Walter Cronkite's weathered 64-foot yacht is a blend of high-brow and down-home

The Baltimore Sun

If there is such a thing as an unpretentious 64-foot yacht, the two-masted vessel owned by Walter Cronkite is it.

While some owners turn their boats into floating jewel boxes, Cronkite's Wyntje is the kind of boat on which you could spill your lemonade and not worry about being thrown overboard.

"He has [the boat] to sail. Not sit in the harbor," said J. Holt, the yacht's smiley 28-year-old captain. "It is very family-friendly."

The upholstery is faded, and the wood panels gleam but don't overwhelm. The kitchen cupboards are stocked with heavy plastic plates, not china.

During the summers, Cronkite, the former anchor of The CBS Evening News, moors the boat off Edgartown on Martha's Vineyard. Cronkite takes it out for day sails and longer trips exploring the coast of Maine. In the winter, it floats in Tortola, part of the British Virgin Islands. Spring and fall are split between New York City and Annapolis, Holt said.

Last week, it was tied up at the dock off Prince Street near the Maryland Natural Resources Police building, and Cronkite was in town.

The yacht was designed by American boatbuilder Henry Hinckley in 1979. It was the last yacht the famed boatbuilder created before he died, Holt said. There are three sister ships, including one that anchors near Cronkite's in the winters. Cronkite bought his boat about two years ago.

The boat draws only 6 feet -- so it can poke in and out of mucky Chesapeake rivers and inlets. (In comparison, the 70-foot-long Volvo Ocean racing yachts that stopped in Annapolis last spring had 15-foot keels). The boat has a bronze centerboard that more than doubles the draft. But Holt said it is rarely used.

"Cronkite almost never leaves the cockpit," said Jenny Goff, the boat's other full-time crew member. "He almost never leaves the wheel."

It is easy to see why. In the center of the yacht -- rather than the stern -- the cockpit is comfortable and high with a commanding view of the seas around it. Cronkite took the same wooden swivel chair that he has used on other boats and put it behind the wheel.

All of the lines that control the sails are rigged to go to the center cockpit. A flat-screen monitor next to the wheel provides the skipper with navigation information. There are three GPS units aboard the boat.

Below decks are neat and cozy. The salon -- the room accessible from the main cockpit -- is the main interior gathering place for guests. Like the rest of the boat, it can be air conditioned and heated.

A wooden table is on the left, and a faded blue couch wraps around two sides of the table. The upholstery is navy with marine code flags on it.

Opposite the table is a television set hidden behind a blue curtain. Cronkite tries to catch the news when the yacht comes into ports.

A utility closet off the salon includes a washing machine and dryer.
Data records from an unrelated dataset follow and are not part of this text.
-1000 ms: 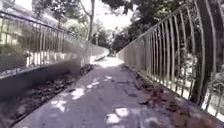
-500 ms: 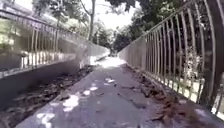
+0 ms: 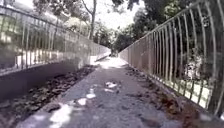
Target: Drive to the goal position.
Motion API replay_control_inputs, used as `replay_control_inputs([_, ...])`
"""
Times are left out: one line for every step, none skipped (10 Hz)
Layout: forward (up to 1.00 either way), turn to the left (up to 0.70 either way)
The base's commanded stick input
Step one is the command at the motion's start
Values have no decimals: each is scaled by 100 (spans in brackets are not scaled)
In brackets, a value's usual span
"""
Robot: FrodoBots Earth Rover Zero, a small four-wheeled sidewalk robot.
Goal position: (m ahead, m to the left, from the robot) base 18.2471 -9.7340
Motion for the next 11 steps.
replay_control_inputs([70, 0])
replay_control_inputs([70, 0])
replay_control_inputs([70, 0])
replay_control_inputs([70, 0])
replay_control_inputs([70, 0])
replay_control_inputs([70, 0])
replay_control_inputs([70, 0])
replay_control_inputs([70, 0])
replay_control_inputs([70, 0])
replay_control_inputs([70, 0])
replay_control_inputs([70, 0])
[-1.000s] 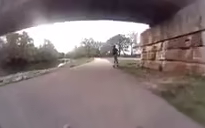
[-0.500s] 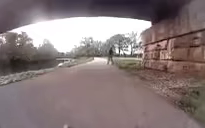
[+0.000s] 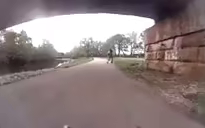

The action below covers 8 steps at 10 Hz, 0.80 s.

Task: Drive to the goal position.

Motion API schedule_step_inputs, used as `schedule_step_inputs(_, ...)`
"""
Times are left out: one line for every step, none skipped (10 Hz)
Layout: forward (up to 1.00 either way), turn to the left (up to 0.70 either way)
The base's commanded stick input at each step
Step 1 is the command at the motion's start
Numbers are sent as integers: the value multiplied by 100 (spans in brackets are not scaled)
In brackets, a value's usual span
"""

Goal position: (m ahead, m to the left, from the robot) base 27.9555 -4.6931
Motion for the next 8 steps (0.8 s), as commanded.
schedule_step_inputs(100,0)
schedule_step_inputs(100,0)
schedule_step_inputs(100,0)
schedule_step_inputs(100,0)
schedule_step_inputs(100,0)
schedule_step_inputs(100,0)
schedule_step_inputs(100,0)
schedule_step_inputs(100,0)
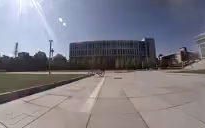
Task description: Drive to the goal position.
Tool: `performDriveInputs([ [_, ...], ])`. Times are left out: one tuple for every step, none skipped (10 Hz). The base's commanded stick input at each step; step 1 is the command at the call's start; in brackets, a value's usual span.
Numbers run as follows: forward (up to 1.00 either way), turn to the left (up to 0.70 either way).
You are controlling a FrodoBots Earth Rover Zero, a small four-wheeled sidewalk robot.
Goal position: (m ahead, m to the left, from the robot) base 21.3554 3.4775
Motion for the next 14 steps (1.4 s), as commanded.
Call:
performDriveInputs([
  [0.06,0.0],
  [0.06,0.0],
  [0.06,0.0],
  [0.06,0.0],
  [0.06,0.0],
  [0.06,0.0],
  [0.06,0.0],
  [0.06,0.0],
  [0.06,0.0],
  [0.06,0.0],
  [0.06,0.0],
  [0.06,0.0],
  [0.06,0.0],
  [0.06,0.0],
])
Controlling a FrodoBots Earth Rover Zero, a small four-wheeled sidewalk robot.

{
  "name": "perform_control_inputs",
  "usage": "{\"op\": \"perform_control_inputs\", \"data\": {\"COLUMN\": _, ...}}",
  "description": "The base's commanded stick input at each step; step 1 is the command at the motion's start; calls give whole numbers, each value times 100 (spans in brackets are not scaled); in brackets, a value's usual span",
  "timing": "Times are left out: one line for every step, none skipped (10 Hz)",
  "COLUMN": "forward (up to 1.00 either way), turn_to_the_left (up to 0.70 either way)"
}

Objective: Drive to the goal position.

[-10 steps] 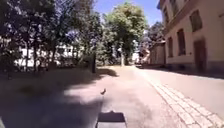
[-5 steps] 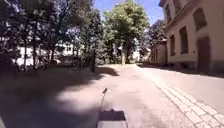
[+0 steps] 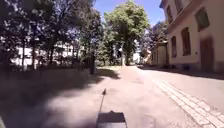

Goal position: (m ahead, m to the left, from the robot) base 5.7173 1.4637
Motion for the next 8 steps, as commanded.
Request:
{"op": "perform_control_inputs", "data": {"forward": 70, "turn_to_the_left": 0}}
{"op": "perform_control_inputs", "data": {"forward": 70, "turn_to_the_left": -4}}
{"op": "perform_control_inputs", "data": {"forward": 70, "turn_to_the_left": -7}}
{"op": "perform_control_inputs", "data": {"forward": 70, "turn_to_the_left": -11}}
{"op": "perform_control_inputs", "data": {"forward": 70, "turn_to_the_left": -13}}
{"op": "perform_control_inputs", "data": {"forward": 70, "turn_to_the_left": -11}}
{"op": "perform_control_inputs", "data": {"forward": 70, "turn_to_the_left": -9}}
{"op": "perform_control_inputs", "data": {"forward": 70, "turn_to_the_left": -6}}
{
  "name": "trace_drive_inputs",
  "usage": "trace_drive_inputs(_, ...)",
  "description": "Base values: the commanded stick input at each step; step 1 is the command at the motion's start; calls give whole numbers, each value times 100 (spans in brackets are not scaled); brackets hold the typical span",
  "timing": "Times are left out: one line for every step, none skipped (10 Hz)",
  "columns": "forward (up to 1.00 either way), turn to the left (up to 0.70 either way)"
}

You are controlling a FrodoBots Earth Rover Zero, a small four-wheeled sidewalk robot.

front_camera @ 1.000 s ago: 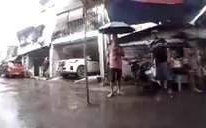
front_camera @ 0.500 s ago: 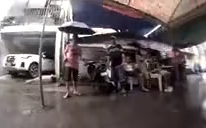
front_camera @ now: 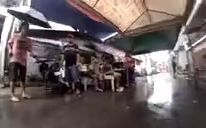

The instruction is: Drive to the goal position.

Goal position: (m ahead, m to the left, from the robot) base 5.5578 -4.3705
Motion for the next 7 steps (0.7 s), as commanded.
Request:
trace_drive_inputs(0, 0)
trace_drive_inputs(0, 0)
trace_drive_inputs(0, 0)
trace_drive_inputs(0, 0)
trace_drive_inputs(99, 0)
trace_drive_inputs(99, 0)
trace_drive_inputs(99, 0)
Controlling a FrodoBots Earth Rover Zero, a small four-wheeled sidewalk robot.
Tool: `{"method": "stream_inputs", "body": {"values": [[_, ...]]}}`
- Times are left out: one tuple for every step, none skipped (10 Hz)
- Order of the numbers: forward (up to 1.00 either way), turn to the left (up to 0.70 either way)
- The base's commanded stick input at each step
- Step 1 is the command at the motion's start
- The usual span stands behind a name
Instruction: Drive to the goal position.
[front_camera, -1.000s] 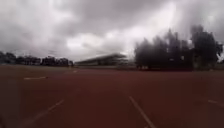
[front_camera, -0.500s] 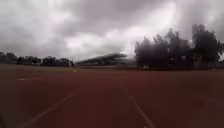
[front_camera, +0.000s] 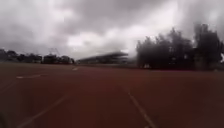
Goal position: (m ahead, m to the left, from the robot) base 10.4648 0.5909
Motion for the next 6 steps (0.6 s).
{"method": "stream_inputs", "body": {"values": [[0.70,0.00],[0.70,0.00],[0.70,0.00],[0.70,0.00],[0.70,0.00],[0.70,0.00]]}}
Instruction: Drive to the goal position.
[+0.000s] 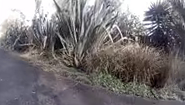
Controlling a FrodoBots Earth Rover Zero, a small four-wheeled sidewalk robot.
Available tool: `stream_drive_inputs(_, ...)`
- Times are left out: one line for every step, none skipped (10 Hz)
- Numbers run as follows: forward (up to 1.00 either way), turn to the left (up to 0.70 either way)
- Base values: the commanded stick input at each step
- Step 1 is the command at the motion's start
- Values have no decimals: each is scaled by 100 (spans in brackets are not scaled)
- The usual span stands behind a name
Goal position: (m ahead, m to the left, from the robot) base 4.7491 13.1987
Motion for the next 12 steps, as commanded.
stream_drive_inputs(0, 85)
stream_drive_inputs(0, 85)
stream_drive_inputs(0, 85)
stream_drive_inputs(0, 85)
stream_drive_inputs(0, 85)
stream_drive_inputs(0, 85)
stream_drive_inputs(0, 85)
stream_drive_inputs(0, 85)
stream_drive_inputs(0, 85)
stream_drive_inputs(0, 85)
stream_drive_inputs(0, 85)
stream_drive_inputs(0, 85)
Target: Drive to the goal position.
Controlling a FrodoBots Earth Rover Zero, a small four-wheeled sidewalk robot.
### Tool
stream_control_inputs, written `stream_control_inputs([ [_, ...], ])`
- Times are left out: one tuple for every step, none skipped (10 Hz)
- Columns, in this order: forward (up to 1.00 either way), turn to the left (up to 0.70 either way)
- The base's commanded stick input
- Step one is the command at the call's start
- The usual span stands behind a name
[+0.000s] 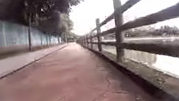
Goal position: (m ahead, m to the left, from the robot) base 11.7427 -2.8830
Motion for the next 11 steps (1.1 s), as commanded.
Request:
stream_control_inputs([
  [0.70, 0.00],
  [0.70, 0.00],
  [0.70, 0.00],
  [0.70, 0.00],
  [0.70, 0.00],
  [0.70, 0.00],
  [0.70, 0.00],
  [0.70, 0.02],
  [0.70, 0.11],
  [0.70, 0.26],
  [0.70, 0.35],
])
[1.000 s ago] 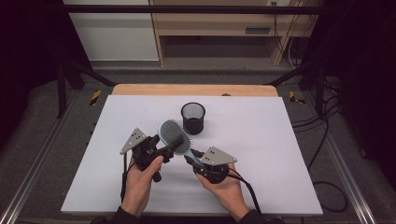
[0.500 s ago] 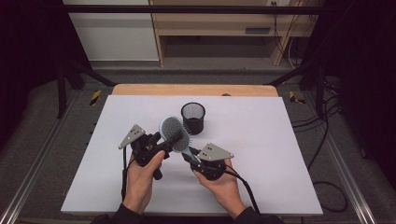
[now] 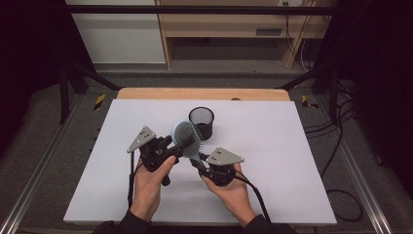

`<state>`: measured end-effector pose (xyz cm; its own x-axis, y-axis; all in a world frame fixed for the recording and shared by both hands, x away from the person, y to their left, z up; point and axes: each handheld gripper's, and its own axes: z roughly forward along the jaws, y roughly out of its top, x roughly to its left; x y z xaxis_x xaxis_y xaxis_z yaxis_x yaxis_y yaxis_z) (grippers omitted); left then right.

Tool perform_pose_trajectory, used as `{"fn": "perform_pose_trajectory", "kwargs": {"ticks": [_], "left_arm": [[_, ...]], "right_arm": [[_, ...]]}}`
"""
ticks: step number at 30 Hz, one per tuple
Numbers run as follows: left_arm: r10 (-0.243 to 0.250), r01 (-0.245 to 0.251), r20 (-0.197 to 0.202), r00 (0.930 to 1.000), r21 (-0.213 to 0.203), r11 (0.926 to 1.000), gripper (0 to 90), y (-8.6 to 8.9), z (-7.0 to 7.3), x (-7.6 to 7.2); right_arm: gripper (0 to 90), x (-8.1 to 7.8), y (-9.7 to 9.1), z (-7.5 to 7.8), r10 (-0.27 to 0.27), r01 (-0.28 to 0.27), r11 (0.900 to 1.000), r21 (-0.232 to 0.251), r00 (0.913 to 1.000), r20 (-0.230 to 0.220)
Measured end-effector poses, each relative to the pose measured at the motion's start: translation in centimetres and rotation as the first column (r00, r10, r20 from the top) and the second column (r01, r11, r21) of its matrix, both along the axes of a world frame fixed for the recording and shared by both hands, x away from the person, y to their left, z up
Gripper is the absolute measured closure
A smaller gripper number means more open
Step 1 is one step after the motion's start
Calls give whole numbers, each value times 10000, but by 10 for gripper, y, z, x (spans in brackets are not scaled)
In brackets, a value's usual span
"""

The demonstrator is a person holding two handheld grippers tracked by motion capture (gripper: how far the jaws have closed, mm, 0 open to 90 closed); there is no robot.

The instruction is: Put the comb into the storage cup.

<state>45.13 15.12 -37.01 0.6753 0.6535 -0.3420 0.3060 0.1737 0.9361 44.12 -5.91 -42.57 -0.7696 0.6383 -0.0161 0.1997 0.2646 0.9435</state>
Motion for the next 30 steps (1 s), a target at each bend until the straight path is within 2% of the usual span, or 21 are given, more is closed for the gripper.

Moving aft from the salon there is a galley kitchen decked out with a microwave, a three-burner stove, an icemaker and an electric griddle. The kitchen tap runs hot and cold water. Spices and a spatula are jammed behind the grill.

In the stern of the boat, behind the kitchen, is Cronkite's quarters. The master stateroom has its own bathroom and shower stall.

A wedge-shaped bed is nestled on the starboard side of the boat and a smaller day bed is on the port side. This way Cronkite can nap comfortably if the boat is heeled over to the left or right.

Best of all, the bedroom opens in the back to a private cockpit. It looks like an ideal place to have a glass of scotch or iced tea and watch the sunset.

But Cronkite doesn't spend much time there because he often has guests aboard to entertain, according to the crew.

Overnight passengers can stay in one of the two identical staterooms toward the bow of the boat. Each has its own "car stereo," according to Holt, so people can listen to their own music while in bed.

There is even closet space for guests; Cronkite thoughtfully stows extra foul-weather gear there, too. Each guest room has its own toilet but they share a shower.

The v-bunk, in the very front of the boat, is for the crew.

Visitors can't see some of the most impressive aspects of the boat. Beneath decks is a 700-gallon water tank -- virtually guaranteeing fresh water during long passages. The boat also has two 24-gallon water heaters.

"We've had five people on board, and everyone has been fine for a hot shower," Holt said.

The boat also carries 600 gallons of diesel fuel. That means the crew could motor from New York to the Virgin Islands without refueling.

The crew lives aboard full time. To Holt, it feels like "a 700-square-foot New York City apartment."